REQUIRED ACTION: Copy exactly the lines from the start of the data below through the one that carries "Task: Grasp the", and only those.

-- SUPPLIED DATA follows --

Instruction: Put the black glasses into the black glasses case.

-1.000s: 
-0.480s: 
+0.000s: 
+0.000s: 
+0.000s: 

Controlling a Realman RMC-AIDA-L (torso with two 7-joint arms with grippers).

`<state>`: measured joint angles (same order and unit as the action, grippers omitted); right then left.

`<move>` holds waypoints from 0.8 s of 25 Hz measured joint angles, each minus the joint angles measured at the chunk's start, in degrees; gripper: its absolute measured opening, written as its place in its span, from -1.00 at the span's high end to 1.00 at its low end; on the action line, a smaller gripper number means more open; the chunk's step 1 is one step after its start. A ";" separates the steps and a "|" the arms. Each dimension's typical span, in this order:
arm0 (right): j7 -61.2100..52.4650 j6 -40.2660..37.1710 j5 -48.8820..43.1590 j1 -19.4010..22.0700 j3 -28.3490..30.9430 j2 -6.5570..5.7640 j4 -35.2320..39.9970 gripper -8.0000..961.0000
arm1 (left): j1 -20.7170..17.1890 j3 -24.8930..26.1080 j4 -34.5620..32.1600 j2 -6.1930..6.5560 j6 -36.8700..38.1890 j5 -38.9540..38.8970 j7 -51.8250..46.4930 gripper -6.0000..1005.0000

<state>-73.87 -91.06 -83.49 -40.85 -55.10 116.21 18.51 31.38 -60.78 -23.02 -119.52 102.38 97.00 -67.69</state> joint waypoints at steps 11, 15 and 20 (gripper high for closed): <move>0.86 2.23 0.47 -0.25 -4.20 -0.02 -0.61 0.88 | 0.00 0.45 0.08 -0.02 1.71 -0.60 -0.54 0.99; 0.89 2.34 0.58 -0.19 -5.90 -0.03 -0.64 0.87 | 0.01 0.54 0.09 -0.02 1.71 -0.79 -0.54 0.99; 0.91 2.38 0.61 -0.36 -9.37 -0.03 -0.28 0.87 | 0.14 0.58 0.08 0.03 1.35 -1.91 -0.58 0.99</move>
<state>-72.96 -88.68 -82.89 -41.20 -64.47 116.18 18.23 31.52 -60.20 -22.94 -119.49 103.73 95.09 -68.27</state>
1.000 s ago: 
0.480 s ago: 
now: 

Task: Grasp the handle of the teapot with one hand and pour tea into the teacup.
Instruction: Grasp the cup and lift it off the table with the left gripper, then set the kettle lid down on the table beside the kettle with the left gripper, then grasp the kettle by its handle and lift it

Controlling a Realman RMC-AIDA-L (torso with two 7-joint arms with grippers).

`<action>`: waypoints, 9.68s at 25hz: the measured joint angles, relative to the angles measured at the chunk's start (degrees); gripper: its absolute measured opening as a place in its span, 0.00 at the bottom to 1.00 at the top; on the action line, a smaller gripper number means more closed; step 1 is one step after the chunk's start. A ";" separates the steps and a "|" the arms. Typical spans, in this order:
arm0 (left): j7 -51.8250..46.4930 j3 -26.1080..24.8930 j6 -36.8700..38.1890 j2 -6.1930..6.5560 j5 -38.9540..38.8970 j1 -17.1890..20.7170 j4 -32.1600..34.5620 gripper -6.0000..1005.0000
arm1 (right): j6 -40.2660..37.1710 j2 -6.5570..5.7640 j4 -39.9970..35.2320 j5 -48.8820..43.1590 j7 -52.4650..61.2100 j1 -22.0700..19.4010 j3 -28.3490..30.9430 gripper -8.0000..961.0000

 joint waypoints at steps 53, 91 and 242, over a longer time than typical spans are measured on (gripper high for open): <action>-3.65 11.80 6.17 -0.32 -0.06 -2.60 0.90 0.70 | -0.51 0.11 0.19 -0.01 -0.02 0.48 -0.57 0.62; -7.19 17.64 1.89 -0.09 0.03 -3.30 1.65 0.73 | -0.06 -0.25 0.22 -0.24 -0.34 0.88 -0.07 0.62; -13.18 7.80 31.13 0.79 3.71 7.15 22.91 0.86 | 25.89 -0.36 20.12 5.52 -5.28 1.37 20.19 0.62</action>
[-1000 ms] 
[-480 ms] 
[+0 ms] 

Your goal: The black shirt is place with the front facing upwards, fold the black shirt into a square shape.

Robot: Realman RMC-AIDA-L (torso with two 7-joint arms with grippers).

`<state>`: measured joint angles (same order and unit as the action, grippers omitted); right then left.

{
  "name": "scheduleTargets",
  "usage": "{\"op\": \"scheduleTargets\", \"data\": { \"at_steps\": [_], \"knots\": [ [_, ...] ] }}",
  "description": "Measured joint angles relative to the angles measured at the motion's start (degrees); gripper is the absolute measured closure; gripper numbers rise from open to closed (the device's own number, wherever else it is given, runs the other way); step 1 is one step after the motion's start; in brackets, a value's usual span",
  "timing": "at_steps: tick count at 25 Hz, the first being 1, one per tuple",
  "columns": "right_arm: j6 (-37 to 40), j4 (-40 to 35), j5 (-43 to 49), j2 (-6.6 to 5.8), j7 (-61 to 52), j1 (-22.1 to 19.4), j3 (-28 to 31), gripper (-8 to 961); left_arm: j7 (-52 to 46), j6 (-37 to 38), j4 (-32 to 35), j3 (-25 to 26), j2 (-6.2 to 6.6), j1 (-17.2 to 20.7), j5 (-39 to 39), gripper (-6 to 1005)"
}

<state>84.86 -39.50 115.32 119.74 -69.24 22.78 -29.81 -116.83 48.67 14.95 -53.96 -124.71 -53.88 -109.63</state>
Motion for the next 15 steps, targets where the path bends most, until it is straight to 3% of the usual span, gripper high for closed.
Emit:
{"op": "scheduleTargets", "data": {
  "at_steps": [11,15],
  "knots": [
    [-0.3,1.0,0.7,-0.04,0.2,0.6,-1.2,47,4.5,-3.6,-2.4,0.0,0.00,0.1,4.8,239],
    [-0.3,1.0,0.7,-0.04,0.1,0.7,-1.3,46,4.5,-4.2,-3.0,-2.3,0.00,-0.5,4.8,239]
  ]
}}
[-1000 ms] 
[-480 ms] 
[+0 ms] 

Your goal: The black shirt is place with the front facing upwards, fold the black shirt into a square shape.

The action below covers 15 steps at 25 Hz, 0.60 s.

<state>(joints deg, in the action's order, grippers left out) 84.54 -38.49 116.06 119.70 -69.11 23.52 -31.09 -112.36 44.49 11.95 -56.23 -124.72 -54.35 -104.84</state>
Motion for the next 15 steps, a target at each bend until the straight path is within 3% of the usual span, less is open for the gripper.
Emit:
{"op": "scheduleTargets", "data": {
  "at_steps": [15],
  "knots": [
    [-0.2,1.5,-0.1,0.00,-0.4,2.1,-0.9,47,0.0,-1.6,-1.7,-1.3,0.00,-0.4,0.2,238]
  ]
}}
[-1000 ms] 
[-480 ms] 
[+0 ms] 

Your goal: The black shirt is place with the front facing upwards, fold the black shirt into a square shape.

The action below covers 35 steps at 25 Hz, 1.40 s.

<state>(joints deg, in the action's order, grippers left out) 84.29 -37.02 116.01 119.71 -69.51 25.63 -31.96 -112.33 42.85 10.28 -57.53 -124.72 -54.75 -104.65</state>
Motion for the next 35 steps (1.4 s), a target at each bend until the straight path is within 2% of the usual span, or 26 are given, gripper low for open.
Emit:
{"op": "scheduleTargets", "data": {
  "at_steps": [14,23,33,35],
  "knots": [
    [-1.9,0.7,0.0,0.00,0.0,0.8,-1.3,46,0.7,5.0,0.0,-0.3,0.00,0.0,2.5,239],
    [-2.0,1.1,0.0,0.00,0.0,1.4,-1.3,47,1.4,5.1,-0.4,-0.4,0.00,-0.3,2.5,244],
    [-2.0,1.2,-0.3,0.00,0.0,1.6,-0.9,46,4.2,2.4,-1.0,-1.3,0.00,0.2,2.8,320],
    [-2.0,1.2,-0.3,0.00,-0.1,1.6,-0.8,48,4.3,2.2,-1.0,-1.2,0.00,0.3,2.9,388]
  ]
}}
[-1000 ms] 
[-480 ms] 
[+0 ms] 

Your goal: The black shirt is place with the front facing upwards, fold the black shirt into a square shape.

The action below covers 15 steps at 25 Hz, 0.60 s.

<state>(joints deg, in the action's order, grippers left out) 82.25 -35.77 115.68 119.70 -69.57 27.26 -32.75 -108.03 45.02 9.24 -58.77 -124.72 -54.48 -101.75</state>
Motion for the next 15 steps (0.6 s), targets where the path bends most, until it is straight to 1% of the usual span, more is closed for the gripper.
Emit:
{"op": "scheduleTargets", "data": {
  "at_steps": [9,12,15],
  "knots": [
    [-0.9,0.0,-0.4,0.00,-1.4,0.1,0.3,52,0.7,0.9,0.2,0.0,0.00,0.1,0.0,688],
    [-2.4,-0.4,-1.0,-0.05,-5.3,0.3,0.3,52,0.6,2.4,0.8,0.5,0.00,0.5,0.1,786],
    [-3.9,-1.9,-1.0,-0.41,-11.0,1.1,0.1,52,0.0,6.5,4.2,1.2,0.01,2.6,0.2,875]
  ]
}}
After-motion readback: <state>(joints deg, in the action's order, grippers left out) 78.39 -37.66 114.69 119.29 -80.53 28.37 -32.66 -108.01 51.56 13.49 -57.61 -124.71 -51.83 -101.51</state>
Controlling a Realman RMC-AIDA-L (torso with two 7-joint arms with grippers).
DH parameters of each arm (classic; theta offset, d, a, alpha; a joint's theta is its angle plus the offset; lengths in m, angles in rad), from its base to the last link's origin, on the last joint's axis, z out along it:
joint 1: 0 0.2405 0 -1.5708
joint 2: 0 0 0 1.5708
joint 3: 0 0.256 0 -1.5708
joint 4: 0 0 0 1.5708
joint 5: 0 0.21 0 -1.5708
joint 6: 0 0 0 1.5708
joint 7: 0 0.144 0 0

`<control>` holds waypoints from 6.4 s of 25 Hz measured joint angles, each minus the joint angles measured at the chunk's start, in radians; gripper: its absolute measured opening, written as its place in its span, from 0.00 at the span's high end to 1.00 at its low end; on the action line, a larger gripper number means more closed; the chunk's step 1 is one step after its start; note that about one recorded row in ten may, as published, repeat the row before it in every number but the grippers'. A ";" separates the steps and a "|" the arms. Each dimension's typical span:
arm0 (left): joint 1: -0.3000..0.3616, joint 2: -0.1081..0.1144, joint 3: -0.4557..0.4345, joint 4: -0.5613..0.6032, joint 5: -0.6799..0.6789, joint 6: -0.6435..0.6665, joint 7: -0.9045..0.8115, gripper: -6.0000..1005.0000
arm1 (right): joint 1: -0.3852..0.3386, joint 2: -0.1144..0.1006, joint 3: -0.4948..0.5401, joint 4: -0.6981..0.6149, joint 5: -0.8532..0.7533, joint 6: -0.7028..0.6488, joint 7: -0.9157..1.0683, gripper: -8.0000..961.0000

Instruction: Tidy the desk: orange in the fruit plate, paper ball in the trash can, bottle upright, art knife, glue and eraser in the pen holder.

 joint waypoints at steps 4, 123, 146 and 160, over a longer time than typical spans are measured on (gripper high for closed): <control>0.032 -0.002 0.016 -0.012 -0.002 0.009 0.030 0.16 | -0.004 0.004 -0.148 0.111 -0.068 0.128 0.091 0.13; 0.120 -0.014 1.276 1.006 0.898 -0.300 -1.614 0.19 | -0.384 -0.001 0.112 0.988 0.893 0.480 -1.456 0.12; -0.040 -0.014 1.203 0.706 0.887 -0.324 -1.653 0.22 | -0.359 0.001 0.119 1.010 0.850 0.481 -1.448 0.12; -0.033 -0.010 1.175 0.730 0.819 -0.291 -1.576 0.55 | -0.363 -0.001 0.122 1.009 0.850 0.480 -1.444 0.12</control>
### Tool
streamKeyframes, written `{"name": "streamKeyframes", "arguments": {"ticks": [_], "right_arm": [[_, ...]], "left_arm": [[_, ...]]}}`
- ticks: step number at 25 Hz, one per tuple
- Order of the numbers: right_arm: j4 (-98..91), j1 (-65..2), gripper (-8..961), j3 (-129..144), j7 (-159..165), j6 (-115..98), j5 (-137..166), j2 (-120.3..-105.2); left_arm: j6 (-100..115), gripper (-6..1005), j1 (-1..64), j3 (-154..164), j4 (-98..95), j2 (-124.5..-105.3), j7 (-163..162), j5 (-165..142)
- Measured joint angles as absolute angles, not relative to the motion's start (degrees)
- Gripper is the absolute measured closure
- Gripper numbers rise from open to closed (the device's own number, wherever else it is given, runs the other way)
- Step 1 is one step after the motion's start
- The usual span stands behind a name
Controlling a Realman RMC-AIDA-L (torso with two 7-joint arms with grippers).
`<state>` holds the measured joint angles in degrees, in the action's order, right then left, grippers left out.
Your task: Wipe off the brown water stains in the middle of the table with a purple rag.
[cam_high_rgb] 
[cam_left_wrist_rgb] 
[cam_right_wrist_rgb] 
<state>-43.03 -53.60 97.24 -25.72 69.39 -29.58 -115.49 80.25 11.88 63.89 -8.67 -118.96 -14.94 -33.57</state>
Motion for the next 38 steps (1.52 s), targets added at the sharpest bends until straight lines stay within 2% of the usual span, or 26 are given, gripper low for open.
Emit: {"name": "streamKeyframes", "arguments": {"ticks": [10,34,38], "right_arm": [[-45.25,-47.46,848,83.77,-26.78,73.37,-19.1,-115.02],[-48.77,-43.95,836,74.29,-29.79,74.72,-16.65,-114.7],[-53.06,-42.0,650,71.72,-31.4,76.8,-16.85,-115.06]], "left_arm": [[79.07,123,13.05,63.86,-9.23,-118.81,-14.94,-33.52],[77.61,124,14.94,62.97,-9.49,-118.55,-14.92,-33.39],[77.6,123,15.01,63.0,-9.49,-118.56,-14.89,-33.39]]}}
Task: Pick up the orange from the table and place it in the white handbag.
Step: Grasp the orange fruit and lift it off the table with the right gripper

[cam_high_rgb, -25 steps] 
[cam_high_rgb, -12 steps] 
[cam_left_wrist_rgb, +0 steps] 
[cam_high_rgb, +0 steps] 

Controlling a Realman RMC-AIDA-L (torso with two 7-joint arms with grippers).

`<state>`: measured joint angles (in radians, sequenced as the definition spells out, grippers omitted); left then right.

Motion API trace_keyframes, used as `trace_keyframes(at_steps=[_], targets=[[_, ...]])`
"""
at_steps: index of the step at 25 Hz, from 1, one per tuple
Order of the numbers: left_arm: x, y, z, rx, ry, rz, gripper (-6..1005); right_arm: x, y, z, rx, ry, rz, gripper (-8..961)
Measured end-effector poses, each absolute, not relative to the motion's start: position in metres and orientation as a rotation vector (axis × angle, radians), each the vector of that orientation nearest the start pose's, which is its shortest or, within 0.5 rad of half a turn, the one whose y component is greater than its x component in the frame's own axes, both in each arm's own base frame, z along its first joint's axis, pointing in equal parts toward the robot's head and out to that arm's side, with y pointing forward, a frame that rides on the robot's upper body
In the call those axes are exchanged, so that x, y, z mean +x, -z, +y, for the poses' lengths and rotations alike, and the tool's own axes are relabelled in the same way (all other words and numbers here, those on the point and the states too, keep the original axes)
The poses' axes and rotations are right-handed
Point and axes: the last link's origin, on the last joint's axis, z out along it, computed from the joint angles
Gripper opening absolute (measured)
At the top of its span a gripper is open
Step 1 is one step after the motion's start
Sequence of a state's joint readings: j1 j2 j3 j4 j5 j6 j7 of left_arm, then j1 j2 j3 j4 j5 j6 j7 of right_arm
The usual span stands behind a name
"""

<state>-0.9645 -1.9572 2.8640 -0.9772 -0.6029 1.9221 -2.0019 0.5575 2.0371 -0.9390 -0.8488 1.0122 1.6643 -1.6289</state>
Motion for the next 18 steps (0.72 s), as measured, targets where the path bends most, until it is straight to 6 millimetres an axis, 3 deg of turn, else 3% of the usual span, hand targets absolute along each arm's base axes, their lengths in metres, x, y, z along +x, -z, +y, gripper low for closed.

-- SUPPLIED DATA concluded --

SOLVED EXERCISE:
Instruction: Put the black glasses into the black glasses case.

-1.000s: 
-0.480s: 
+0.000s: 
+0.000s: 
+0.000s: 

Controlling a Realman RMC-AIDA-L (torso with two 7-joint arms with grippers).

`<state>`: measured joint angles (same order and unit as the action, grippers omitted); right then left.

`<move>` holds waypoints from 0.8 s of 25 Hz measured joint angles, each minus the joint angles measured at the chunk's start, in degrees; gripper: its absolute measured opening, written as its place in its span, from -1.00 at the span's high end to 1.00 at its low end; on the action line, a smaller gripper number means more open; the chunk's step 1 is one step after its start. A ";" separates the steps and a "|" the arms. Each dimension's typical span, in this order:
arm0 (right): j7 -61.2100..52.4650 j6 -40.2660..37.1710 j5 -48.8820..43.1590 j1 -19.4010..22.0700 j3 -28.3490..30.9430 j2 -6.5570..5.7640 j4 -35.2320..39.9970 gripper -8.0000..961.0000
arm1 (left): j1 -20.7170..17.1890 j3 -24.8930..26.1080 j4 -34.5620..32.1600 j2 -6.1930..6.5560 j6 -36.8700..38.1890 j5 -38.9540..38.8970 j7 -51.8250..46.4930 gripper -6.0000..1005.0000

<state>-73.87 -91.06 -83.49 -40.85 -55.10 116.21 18.51 31.38 -60.78 -23.02 -119.52 102.38 97.00 -67.69</state> joint waypoints at steps 11, 15 and 20 (gripper high for closed): <move>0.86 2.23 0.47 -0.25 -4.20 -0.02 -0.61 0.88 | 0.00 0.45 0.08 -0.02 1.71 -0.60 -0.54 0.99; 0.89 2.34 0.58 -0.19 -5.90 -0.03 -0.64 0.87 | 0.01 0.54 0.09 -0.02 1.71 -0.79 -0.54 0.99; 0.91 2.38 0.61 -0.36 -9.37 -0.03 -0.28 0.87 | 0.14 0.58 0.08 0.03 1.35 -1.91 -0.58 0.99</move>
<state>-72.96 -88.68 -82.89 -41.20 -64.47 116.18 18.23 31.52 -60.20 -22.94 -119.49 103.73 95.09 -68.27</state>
1.000 s ago: 
0.480 s ago: 
now: 

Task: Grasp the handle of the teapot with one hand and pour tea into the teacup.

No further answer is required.